··· RECORDS TO PROCESS
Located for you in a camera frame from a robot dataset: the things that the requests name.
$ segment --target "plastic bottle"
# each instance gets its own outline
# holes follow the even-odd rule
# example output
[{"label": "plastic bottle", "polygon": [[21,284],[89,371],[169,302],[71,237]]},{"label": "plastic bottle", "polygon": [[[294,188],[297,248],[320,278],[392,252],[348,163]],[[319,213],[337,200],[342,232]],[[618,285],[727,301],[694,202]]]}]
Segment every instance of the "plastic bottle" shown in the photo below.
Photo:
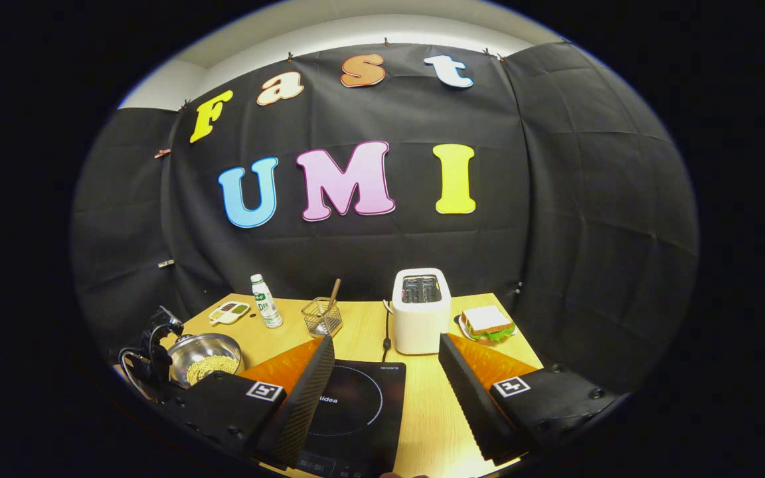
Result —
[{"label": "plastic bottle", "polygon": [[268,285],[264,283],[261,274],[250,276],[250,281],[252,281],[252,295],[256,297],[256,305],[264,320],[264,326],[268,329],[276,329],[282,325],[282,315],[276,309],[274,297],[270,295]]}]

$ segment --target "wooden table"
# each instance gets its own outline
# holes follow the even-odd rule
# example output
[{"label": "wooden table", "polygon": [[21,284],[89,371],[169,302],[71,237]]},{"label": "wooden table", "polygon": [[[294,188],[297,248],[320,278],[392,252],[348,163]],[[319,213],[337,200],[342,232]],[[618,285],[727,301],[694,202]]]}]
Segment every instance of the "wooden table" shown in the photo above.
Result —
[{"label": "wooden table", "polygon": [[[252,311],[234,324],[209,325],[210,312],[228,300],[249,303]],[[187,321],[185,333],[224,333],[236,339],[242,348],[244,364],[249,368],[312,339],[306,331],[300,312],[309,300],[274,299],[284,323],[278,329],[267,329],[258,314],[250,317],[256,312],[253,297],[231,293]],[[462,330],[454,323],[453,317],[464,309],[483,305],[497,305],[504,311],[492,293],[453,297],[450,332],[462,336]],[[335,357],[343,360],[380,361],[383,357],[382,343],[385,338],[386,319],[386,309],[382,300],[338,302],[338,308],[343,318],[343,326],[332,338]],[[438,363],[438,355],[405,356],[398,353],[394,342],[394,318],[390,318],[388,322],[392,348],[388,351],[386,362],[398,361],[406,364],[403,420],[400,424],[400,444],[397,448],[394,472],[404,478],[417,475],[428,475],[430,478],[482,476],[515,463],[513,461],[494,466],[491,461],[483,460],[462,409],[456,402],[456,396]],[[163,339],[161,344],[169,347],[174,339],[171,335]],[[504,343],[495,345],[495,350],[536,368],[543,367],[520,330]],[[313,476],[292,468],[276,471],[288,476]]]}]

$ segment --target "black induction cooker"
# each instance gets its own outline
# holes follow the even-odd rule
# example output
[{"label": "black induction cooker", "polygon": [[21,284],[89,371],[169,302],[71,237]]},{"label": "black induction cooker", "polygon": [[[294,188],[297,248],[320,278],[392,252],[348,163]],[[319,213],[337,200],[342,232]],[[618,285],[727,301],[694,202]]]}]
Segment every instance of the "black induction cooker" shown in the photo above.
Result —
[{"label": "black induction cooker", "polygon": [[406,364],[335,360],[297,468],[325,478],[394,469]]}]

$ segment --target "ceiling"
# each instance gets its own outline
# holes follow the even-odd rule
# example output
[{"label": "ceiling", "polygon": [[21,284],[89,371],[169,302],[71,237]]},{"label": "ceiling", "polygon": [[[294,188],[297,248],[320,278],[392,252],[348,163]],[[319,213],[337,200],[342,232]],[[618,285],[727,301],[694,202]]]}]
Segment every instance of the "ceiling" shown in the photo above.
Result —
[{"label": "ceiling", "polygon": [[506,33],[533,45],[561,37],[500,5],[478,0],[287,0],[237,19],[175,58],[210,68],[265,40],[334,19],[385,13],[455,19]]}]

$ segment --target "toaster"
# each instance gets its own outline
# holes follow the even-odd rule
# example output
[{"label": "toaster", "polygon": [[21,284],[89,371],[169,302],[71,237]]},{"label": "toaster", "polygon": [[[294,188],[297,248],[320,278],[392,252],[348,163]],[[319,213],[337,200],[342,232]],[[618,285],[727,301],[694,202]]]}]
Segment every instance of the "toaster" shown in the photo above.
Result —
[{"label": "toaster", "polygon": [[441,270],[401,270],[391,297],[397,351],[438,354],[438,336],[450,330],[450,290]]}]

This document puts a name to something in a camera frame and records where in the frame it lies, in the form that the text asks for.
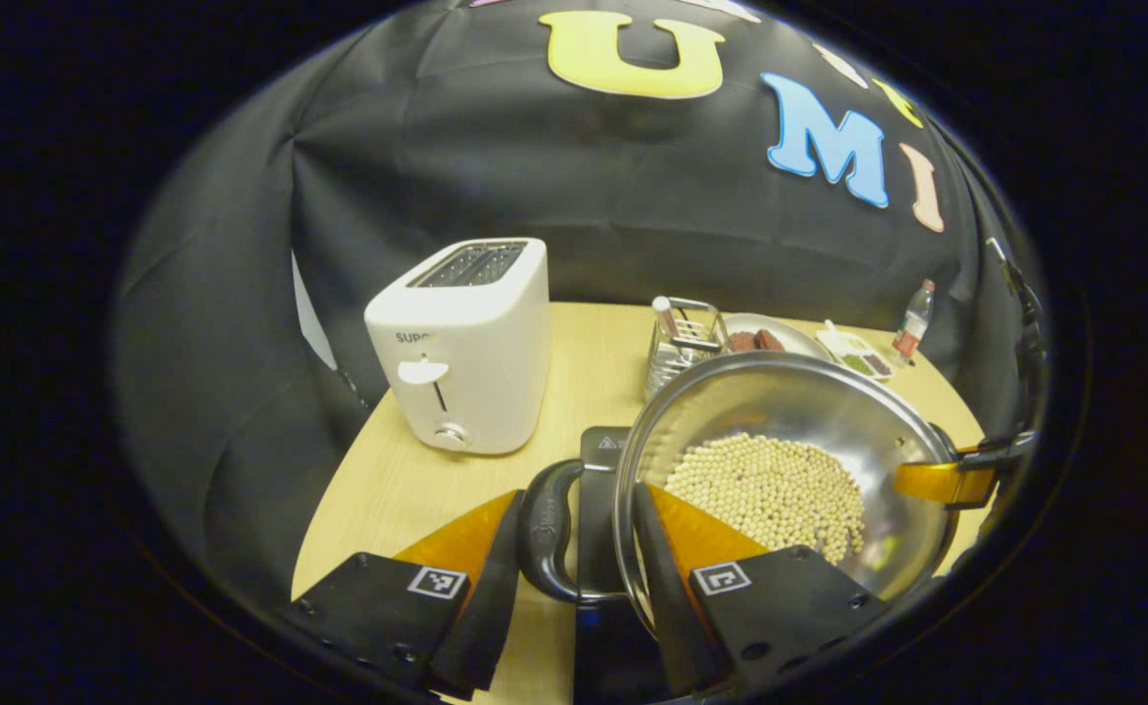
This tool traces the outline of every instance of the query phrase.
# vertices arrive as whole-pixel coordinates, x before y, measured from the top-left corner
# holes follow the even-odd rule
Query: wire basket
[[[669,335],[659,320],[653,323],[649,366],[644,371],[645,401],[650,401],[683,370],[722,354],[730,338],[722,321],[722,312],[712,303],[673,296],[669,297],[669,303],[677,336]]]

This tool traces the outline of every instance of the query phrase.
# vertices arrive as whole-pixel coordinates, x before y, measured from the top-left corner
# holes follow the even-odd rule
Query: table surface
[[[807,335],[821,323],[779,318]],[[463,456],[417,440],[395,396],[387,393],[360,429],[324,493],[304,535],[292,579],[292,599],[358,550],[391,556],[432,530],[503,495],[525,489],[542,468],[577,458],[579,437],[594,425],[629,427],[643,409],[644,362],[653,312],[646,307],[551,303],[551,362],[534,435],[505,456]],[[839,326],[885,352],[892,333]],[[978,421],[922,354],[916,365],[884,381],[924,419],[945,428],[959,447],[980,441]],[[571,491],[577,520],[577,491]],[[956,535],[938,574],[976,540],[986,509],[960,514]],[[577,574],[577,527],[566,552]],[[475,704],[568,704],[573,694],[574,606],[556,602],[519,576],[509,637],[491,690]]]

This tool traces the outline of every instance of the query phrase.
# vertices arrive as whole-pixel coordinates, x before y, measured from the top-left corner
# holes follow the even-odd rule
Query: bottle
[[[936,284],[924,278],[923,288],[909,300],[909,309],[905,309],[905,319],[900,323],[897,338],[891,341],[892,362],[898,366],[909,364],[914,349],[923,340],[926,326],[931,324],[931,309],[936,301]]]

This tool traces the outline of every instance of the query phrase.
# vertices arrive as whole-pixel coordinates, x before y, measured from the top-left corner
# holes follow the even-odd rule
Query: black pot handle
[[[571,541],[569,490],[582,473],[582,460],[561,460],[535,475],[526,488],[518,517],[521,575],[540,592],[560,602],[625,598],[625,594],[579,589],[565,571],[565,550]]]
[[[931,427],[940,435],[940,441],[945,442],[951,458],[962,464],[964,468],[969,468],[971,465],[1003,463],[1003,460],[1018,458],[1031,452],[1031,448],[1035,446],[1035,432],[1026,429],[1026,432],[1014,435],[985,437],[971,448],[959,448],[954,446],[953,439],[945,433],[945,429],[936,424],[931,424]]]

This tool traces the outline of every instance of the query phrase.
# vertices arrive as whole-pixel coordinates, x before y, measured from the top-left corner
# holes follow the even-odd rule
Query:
······
TASK TO COMPLETE - Letter for letter, reproduce every record above and skip the pictures.

RESPONSE TO THIS EXERCISE -
Located for you in a camera frame from a robot dataset: the things that the requests name.
$ segment --target "plastic bottle"
# each instance gets its own outline
# holes follow the even-odd rule
# example output
[{"label": "plastic bottle", "polygon": [[21,284],[89,371],[169,302],[71,237]]},{"label": "plastic bottle", "polygon": [[[294,188],[297,248],[320,278],[392,252],[348,163]],[[319,213],[337,200],[342,232]],[[618,285],[727,301],[694,202]]]}]
Segment every instance of the "plastic bottle" shown in the photo below.
Photo:
Result —
[{"label": "plastic bottle", "polygon": [[268,285],[264,283],[261,274],[250,276],[250,281],[252,281],[252,295],[256,297],[256,305],[264,320],[264,326],[268,329],[276,329],[282,325],[282,315],[276,309],[274,297],[270,295]]}]

$ segment --target "wooden table"
# each instance gets its own outline
# holes follow the even-odd rule
# example output
[{"label": "wooden table", "polygon": [[21,284],[89,371],[169,302],[71,237]]},{"label": "wooden table", "polygon": [[[294,188],[297,248],[320,278],[392,252],[348,163]],[[319,213],[337,200],[342,232]],[[618,285],[727,301],[694,202]]]}]
Segment every instance of the "wooden table" shown in the photo above.
Result —
[{"label": "wooden table", "polygon": [[[252,311],[234,324],[209,325],[210,312],[228,300],[249,303]],[[187,321],[185,333],[224,333],[236,339],[242,348],[244,364],[249,368],[312,339],[306,331],[300,312],[309,300],[274,299],[284,323],[278,329],[267,329],[258,314],[250,317],[256,312],[253,297],[231,293]],[[462,330],[454,323],[453,317],[464,309],[483,305],[497,305],[504,311],[492,293],[453,297],[450,332],[462,336]],[[335,357],[343,360],[380,361],[383,357],[382,343],[385,338],[386,319],[386,309],[382,300],[338,302],[338,308],[343,318],[343,326],[332,338]],[[438,363],[438,355],[405,356],[398,353],[394,342],[394,318],[390,318],[388,322],[392,348],[388,351],[386,362],[398,361],[406,364],[403,420],[400,424],[400,444],[397,448],[394,472],[404,478],[417,475],[428,475],[430,478],[482,476],[515,463],[513,461],[494,466],[491,461],[483,460],[462,409],[456,402],[456,396]],[[163,339],[161,344],[169,347],[174,339],[171,335]],[[504,343],[495,345],[495,350],[536,368],[543,367],[520,330]],[[313,476],[292,468],[276,471],[288,476]]]}]

$ segment --target "black induction cooker"
# each instance gets its own outline
# holes follow the even-odd rule
# example output
[{"label": "black induction cooker", "polygon": [[21,284],[89,371],[169,302],[71,237]]},{"label": "black induction cooker", "polygon": [[[294,188],[297,248],[320,278],[392,252],[348,163]],[[319,213],[337,200],[342,232]],[[618,285],[727,301],[694,202]]]}]
Segment every instance of the "black induction cooker" shown in the photo above.
Result —
[{"label": "black induction cooker", "polygon": [[406,364],[335,360],[297,468],[325,478],[394,469]]}]

$ segment --target "ceiling"
# each instance gets its own outline
# holes follow the even-odd rule
# example output
[{"label": "ceiling", "polygon": [[21,284],[89,371],[169,302],[71,237]]},{"label": "ceiling", "polygon": [[[294,188],[297,248],[320,278],[392,252],[348,163]],[[319,213],[337,200],[342,232]],[[618,285],[727,301],[694,202]]]}]
Segment every instance of the "ceiling" shown in the photo above.
Result —
[{"label": "ceiling", "polygon": [[506,33],[533,45],[561,37],[500,5],[478,0],[287,0],[237,19],[175,58],[210,68],[265,40],[334,19],[385,13],[455,19]]}]

$ segment --target "toaster"
# each instance gets its own outline
# holes follow the even-odd rule
# example output
[{"label": "toaster", "polygon": [[21,284],[89,371],[169,302],[71,237]]},{"label": "toaster", "polygon": [[[294,188],[297,248],[320,278],[392,252],[348,163]],[[319,213],[337,200],[342,232]],[[618,285],[727,301],[694,202]]]}]
Segment every instance of the "toaster" shown in the photo above.
Result —
[{"label": "toaster", "polygon": [[441,270],[401,270],[391,297],[397,351],[438,354],[438,336],[450,330],[450,290]]}]

This document puts a name to something in a camera frame and records where in the frame it lies, in the form that the text asks for.
This tool traces the outline of every instance of the query phrase.
# vertices arrive as whole-pixel coordinates, x before y, measured from the top-left corner
# holes follow the even-odd rule
Query: wire basket
[[[669,335],[659,320],[653,323],[649,366],[644,371],[645,401],[650,401],[683,370],[722,354],[730,338],[722,321],[722,312],[712,303],[673,296],[669,297],[669,303],[677,336]]]

This tool traces the outline of every instance of the query phrase.
# vertices arrive as whole-pixel coordinates, x before y, measured from the top-left corner
# holes follow the even-odd rule
Query: table surface
[[[807,335],[821,323],[779,318]],[[463,456],[417,440],[395,396],[387,393],[360,429],[324,493],[304,535],[292,579],[292,599],[358,550],[391,556],[432,530],[503,495],[525,489],[542,468],[577,458],[579,437],[594,425],[629,427],[643,409],[644,362],[653,312],[646,307],[551,303],[551,362],[534,435],[505,456]],[[839,326],[885,352],[892,333]],[[978,421],[922,354],[916,365],[884,381],[924,419],[945,428],[959,447],[980,441]],[[571,491],[577,520],[577,491]],[[956,535],[938,574],[976,540],[986,509],[960,514]],[[577,574],[577,527],[566,552]],[[475,704],[568,704],[573,694],[574,606],[556,602],[519,576],[509,637],[491,690]]]

This tool traces the outline of every instance of the query phrase.
# vertices arrive as whole-pixel coordinates, x before y, measured from the top-left corner
# holes follow the even-odd rule
Query: bottle
[[[936,284],[924,278],[923,288],[909,300],[909,309],[905,309],[905,319],[900,323],[897,338],[891,341],[892,362],[898,366],[909,364],[914,349],[923,340],[926,326],[931,324],[931,309],[936,301]]]

This tool traces the outline of every instance of the query phrase.
# vertices arrive as whole-pixel coordinates, x before y, measured from the top-left corner
# holes follow the even-odd rule
Query: black pot handle
[[[571,541],[569,490],[582,473],[582,460],[561,460],[535,475],[526,488],[518,517],[521,575],[540,592],[560,602],[625,598],[625,594],[579,589],[565,571],[565,550]]]
[[[931,427],[940,435],[940,441],[945,442],[951,458],[962,464],[964,468],[969,468],[971,465],[1003,463],[1003,460],[1018,458],[1031,452],[1031,448],[1035,446],[1035,432],[1026,429],[1026,432],[1014,435],[985,437],[971,448],[959,448],[954,446],[953,439],[945,433],[945,429],[936,424],[931,424]]]

This tool traces the outline of every instance of the query phrase.
# vertices arrive as whole-pixel coordinates, x before y, measured from the top-left corner
# holes follow the even-odd rule
Query:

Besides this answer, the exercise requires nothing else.